Prologue

19 1 0
                                    

Nous étions à Paris en 2022. Les vestiges du confinement s'étaient évanouis, les masques avaient cédé la place à des visages libres, et la vie reprenait son rythme. Il était 5 heures du matin, et la capitale s'éveillait doucement.

La rentrée de septembre laissait son empreinte, transformant l'université Paris-Cité en une ruche bourdonnante d'activité. Les étudiants s'apprêtaient à envahir les différents campus, animés par des rêves grandioses : devenir avocats, juristes, écrivains, sociologues, médecins. Jeunes et emplis d'espoir, ils étaient prêts à surmonter tous les obstacles.

Samuel, 26 ans, était l'un d'entre eux. Originaire de la Haute-Savoie, le brillant étudiant entamait sa thèse de biologie avec détermination. Les recherches, les nuits blanches au laboratoire, les échanges parfois houleux avec ses supérieurs, tout cela ne faisait que renforcer sa conviction. Le jeune homme était résolu, son rêve de devenir chercheur n'était qu'à quelques pas.

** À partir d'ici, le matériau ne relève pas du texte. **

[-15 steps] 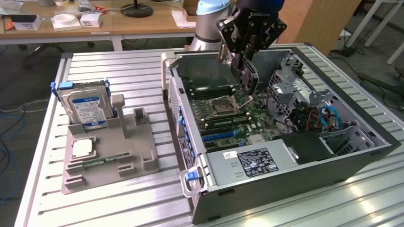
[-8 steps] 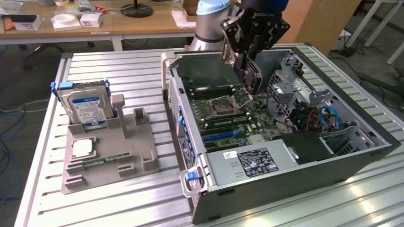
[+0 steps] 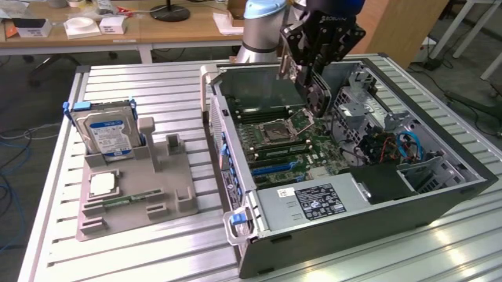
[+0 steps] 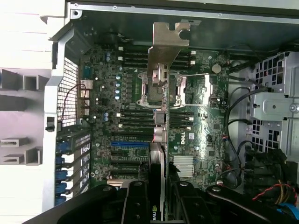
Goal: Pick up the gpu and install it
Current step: 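Pick up the gpu and move the gpu toward the slot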
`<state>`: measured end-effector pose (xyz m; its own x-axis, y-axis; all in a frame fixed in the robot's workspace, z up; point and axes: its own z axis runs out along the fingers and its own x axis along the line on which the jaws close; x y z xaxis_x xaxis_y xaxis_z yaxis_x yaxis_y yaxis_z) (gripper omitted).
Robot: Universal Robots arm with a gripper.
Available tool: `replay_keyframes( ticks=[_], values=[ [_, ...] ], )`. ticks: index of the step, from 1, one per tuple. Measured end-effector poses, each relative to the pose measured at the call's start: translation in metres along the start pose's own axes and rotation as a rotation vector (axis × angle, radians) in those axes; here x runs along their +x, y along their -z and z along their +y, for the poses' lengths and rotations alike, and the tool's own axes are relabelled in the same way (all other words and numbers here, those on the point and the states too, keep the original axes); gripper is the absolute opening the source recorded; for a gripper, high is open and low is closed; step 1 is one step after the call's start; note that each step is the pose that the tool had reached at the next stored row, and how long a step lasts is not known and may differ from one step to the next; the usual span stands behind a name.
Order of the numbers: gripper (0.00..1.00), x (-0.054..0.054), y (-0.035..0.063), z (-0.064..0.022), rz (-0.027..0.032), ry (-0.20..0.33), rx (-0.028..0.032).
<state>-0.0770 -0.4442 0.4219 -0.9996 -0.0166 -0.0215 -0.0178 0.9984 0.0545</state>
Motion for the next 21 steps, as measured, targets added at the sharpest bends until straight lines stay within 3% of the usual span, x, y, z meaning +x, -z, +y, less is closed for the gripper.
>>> replay_keyframes(
  ticks=[15,21],
  values=[
    [0.26,-0.014,-0.0009,-0.0003,-0.0002,-0.005,0.0001],
    [0.26,-0.015,-0.0009,-0.0003,-0.0001,-0.004,0.0001]
  ],
)
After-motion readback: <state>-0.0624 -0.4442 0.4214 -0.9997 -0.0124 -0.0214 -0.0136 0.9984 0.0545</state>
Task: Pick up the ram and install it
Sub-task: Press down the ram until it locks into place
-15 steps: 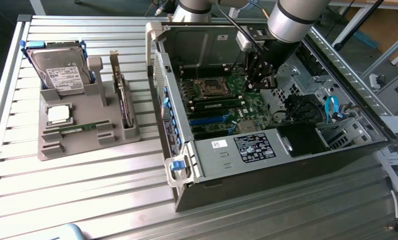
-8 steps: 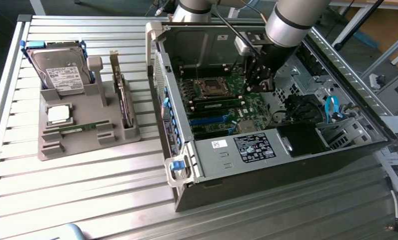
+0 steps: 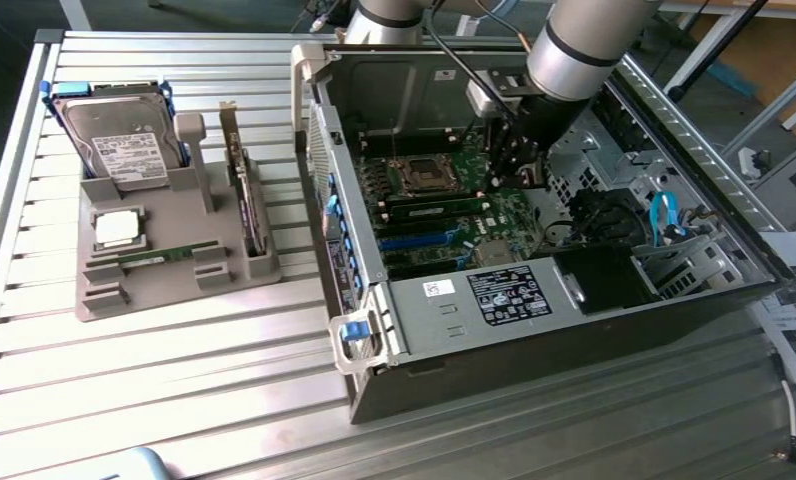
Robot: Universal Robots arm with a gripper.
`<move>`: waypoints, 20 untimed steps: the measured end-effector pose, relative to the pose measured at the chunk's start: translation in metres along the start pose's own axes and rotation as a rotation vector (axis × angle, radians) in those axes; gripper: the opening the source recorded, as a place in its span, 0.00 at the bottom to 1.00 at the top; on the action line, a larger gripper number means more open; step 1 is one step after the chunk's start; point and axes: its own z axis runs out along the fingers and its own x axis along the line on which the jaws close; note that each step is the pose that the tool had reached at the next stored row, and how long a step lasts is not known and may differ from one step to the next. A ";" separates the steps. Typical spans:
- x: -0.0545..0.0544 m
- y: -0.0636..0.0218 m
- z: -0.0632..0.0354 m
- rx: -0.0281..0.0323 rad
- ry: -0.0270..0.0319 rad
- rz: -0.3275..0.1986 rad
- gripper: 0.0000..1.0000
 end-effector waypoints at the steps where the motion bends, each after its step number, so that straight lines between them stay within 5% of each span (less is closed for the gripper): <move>1: 0.000 0.0000 0.0000 0.0000 0.0000 0.000 0.11; 20: 0.000 -0.0048 0.0054 0.0000 0.0001 0.000 0.11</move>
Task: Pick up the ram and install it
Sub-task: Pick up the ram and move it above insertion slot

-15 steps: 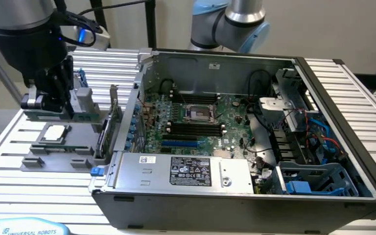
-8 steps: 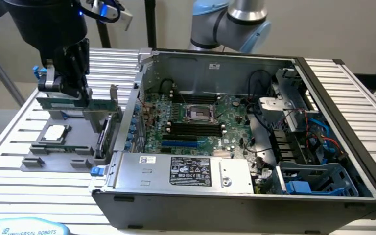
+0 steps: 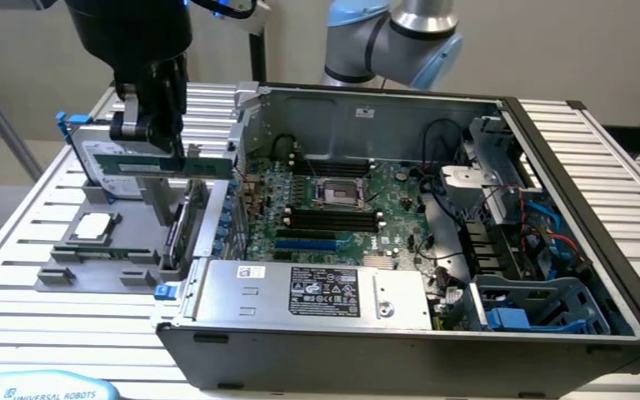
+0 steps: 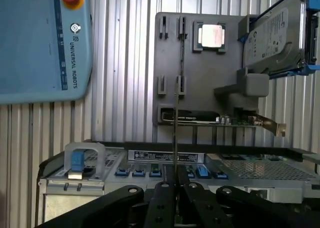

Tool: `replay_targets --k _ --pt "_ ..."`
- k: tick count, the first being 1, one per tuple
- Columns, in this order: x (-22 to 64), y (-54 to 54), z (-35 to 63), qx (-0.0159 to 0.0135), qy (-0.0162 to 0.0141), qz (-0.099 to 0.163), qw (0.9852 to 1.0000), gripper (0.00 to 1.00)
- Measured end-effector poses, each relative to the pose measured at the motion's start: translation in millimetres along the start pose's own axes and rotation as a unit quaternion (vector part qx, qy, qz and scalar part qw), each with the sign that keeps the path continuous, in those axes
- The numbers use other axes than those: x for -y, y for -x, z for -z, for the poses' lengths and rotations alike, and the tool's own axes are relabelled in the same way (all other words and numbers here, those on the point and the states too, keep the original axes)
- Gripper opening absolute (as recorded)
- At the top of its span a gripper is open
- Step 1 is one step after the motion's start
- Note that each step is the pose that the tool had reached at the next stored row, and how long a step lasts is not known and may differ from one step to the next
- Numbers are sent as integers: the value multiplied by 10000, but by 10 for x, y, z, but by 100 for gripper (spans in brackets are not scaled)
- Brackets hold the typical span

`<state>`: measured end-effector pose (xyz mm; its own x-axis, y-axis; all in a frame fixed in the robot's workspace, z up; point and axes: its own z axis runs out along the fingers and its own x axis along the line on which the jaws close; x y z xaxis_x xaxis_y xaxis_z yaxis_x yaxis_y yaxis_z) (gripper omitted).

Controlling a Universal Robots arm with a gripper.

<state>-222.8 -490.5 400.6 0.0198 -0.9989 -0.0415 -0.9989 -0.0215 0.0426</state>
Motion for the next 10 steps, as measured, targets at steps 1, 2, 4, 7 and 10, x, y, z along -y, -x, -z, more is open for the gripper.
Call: replay_targets --k 1,2,4,7,10 --pt "45 -1 4 11 0 0 10000 13" --pt "90 -2 6 20 0 1 10000 13" --pt "184 -4 10 37 1 2 10000 13" --pt "320 -6 16 54 2 3 10000 13" --pt "454 -9 22 66 2 3 10000 13"
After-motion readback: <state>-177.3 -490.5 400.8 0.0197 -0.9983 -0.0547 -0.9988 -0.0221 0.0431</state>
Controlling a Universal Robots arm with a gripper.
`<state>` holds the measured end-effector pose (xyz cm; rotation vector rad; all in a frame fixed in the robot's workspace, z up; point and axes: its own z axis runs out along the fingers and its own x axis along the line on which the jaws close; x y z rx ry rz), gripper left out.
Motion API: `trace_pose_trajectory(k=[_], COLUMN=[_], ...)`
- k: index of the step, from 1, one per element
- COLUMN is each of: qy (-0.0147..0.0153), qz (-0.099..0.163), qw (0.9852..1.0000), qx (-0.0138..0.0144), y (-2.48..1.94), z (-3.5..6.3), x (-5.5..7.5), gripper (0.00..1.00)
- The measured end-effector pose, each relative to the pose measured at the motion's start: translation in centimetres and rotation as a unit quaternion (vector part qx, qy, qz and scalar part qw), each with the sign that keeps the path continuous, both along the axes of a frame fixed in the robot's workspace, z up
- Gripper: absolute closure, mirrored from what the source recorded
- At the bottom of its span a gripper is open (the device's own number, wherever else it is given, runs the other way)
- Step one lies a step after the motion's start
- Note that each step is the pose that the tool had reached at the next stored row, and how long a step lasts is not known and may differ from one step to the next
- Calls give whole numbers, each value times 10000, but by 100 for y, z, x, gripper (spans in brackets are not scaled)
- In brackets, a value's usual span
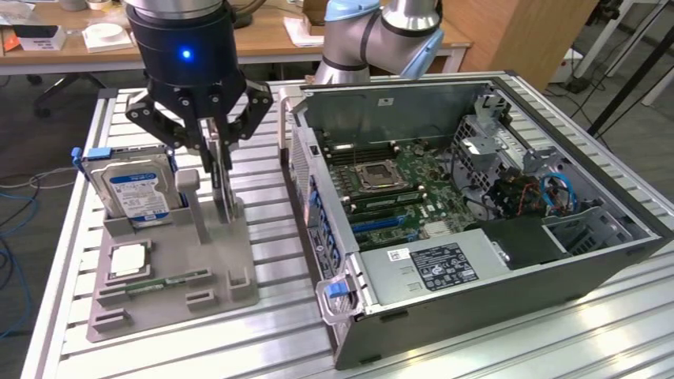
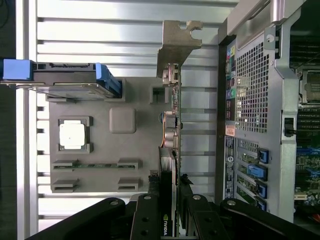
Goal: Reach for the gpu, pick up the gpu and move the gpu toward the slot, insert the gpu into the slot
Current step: 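Pick up the gpu and move the gpu toward the slot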
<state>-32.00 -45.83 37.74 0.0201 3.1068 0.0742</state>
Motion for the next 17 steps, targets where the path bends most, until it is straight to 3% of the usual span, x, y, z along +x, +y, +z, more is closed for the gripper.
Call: trace_pose_trajectory(k=[17], qy=[0], qz=[0], qw=[10000], qx=[0], y=[0], z=[54], x=[0], gripper=[74])
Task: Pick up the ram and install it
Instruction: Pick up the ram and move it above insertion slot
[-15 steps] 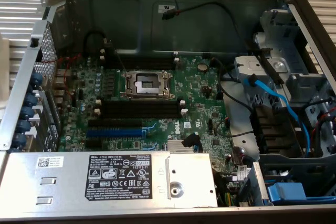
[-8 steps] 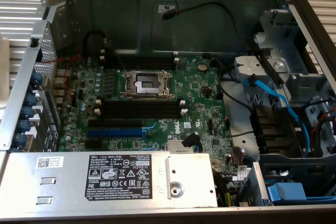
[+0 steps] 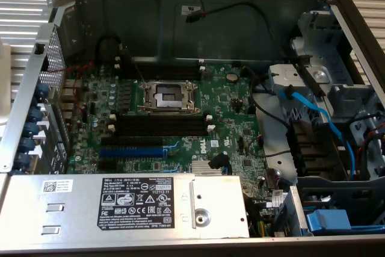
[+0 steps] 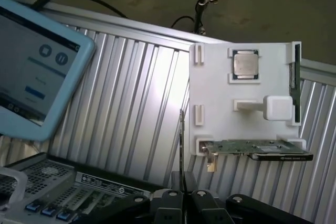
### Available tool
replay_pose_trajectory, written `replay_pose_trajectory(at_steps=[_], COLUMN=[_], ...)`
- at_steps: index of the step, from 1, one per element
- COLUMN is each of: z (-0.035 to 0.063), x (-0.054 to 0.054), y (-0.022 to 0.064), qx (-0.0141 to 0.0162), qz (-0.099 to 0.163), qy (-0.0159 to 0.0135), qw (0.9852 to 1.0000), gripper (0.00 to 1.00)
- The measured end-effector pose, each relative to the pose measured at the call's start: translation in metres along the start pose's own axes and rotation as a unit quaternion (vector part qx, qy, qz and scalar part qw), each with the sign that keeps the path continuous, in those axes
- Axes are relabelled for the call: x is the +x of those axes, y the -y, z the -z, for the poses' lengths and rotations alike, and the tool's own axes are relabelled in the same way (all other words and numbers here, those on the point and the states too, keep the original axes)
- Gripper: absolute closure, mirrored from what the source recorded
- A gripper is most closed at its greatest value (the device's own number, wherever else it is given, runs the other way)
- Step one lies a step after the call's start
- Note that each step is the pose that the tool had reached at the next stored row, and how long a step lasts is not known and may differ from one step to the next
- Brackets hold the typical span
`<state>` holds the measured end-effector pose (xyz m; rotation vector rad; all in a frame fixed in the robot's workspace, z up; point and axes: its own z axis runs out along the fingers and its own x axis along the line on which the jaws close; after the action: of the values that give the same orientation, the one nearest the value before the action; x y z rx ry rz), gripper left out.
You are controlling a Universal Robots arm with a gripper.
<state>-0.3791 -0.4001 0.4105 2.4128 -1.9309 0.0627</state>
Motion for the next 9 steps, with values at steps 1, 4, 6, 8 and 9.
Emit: replay_pose_trajectory(at_steps=[1,4,6,8,9], z=[0.0010,0.0039,0.0056,0.0074,0.0081], x=[0.001,0.004,0.006,0.008,0.009], y=[0.0036,0.0145,0.0211,0.0280,0.0315], qx=[0.0000,0.0001,0.0001,0.0001,0.0001], qz=[0.000,0.000,0.000,0.000,0.000], qy=[0.0000,0.0000,0.0000,0.0000,0.0000], qw=[1.0000,1.0000,1.0000,1.0000,1.0000], gripper=[0.88,0.88,0.88,0.88,0.88])
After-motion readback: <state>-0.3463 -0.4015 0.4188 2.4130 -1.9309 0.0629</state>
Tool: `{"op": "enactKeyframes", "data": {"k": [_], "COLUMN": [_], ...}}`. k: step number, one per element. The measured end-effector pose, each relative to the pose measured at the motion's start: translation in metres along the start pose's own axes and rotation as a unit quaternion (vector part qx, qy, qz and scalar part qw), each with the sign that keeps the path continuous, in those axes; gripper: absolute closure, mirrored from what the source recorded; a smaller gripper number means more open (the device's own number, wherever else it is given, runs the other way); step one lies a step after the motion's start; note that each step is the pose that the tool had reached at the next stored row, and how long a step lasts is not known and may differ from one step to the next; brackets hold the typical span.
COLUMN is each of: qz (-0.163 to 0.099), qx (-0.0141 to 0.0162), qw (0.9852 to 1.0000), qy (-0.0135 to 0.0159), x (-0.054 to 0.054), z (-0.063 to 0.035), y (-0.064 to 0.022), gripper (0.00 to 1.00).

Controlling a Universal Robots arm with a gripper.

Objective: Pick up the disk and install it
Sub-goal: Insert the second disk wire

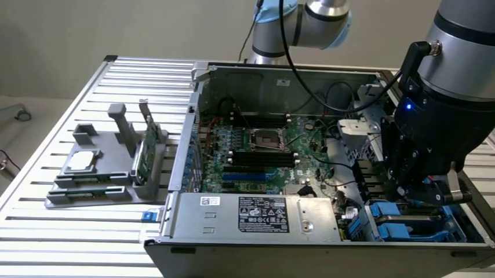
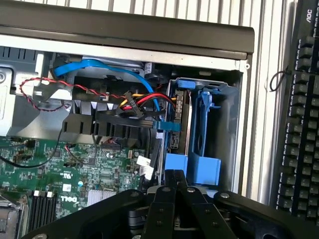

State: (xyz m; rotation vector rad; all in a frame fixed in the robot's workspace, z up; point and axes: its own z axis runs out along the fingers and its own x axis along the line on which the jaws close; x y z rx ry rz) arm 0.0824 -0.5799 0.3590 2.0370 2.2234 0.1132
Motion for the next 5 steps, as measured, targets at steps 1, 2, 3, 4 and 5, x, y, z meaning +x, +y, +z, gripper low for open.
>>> {"op": "enactKeyframes", "data": {"k": [1, 2, 3, 4, 5], "qz": [0.000, 0.000, 0.000, 0.000, 0.000], "qx": [0.0000, 0.0000, 0.0000, 0.0000, 0.0000], "qw": [1.0000, 1.0000, 1.0000, 1.0000, 1.0000], "qy": [0.0000, 0.0000, 0.0000, 0.0000, 0.0000], "x": [0.0000, 0.0000, 0.0000, 0.0000, 0.0000], "z": [0.0000, 0.0000, 0.0000, 0.0000, 0.0000], "y": [0.0000, 0.0000, 0.0000, 0.0000, 0.0000], "gripper": [0.89, 0.89, 0.89, 0.89, 0.89]}}
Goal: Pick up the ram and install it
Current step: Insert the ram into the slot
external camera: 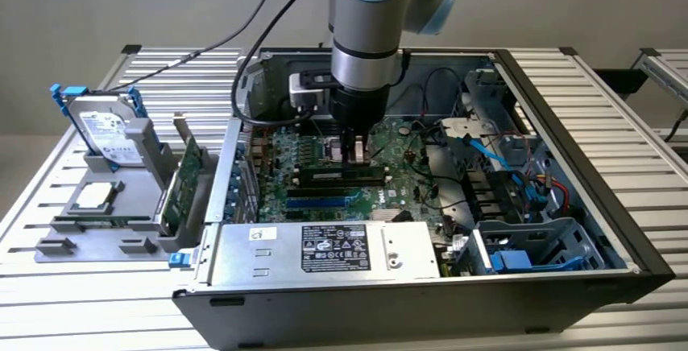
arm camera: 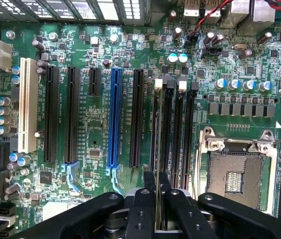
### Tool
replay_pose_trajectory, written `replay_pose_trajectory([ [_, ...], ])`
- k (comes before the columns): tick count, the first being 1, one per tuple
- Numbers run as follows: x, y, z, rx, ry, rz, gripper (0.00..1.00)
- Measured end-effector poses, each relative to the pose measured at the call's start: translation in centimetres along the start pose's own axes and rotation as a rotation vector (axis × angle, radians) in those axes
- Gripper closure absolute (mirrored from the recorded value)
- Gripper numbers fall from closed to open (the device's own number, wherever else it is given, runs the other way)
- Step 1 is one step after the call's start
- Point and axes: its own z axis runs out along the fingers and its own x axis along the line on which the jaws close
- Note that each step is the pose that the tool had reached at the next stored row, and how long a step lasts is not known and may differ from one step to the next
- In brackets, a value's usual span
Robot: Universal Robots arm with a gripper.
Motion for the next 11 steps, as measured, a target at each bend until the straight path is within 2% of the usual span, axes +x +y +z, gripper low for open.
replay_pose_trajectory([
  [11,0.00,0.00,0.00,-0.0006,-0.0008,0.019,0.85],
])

Rien ne le destinait à faire de si longues études. Issu d'un milieu modeste, personne n'avait soutenu ses ambitions académiques. Ses parents l'imaginaient plutôt dans un métier manuel après une formation courte. Pourtant, Samuel avait toujours étonné par ses résultats brillants et son acharnement. Toujours le premier debout, toujours volontaire, il savait qu'il devait travailler dur pour atteindre ses objectifs. 

Déjà levé, à 5 heures du matin, c'était l'aube d'un nouveau chapitre de sa vie. Des pages vierges à remplir, voici ce qui caractérise la jeunesse. 

Assis au bord de son lit, il passa une main dans ses cheveux bruns et soupira. Ses sourcils broussailleux se froncèrent. Avait-il pensé à acheter du café la veille, lors de son arrivée dans la capitale ? Ses yeux bruns parcoururent chaque recoin de son 13m², l'appartement pouvait être qualifié d'insalubre. Malheureusement, faute de pouvoir se permettre un loyer exorbitant à Paris, il se contentait d'un logement délabré aux abords de l'université.

Après avoir fixé une fissure au mur pendant quelques secondes, il se leva et s'étira. Athlète confirmé, Samuel débutait chaque journée par un jogging. Il enfila son short de sport et un tee-shirt blanc, fourra sa gourde et son téléphone portable dans son sac à dos, puis quitta sa chambre de bonne.

Dans un autre arrondissement, une jeune fille dormait profondément. À la différence de Samuel, elle ne se réveillera pas avant midi. Elle avait consacré sa nuit à la rédaction du plan de sa thèse de pharmacie. Pour elle, cela méritait bien une grasse matinée. Le terme "mériter" semblait un peu fort ; en réalité, Clotilde n'avait jamais été une lève-tôt. Convaincue d'être génétiquement programmée pour travailler la nuit et se lever tard, elle assumait pleinement son rythme atypique.

Elle aussi résidait dans une chambre de bonne, en tant qu'étudiante modeste. Cependant, son espace était décoré avec goût : tableaux chinés à la brocante, tapis, rideaux à fleurs, tête de lit en osier. Endormie dans ce cocon coloré, la jeune femme de 24 ans évoluait dans un environnement à la fois esthétique et chaotique, son sol jonché de vêtements. Comme beaucoup de jeunes femmes, son dressing était toujours trop petit, regorgeant de robes et de chemisiers à fleurs.

Yeux clos, elle rêvait. Clotilde était une rêveuse, toujours plongée dans ses pensées, de jour comme de nuit,, même lorsqu'elle conversait avec d'autres personnes. Elle rêvait du futur, de sa thèse, d'une grande maison, d'amour. Elle était semi-présente dans sa propre vie, toujours ailleurs.

Belle, élancée, parée de beaux cheveux châtains, Clotilde attirait l'attention avec ses grands yeux noirs et profonds. Taciturne, elle était souvent qualifiée de froide. Pourtant, elle savait qu'elle était sensible, bien plus qu'elle ne l'admettait. Il lui était simplement plus facile de dissocier, de s'évader et d'enfouir ses émotions.

En rupture avec sa famille, elle avait, comme Samuel, développé un penchant pour l'indépendance excessive. L'environnement toxique imposé par ses parents durant toute son enfance avait profondément marqué sa vision du monde : pessimisme, défaitisme et dépression. Chaque jour, en se levant, elle affrontait ces trois démons. Néanmoins, elle s'auto-persuadait qu'un jour, elle ne rêverait plus et vivrait une existence heureuse.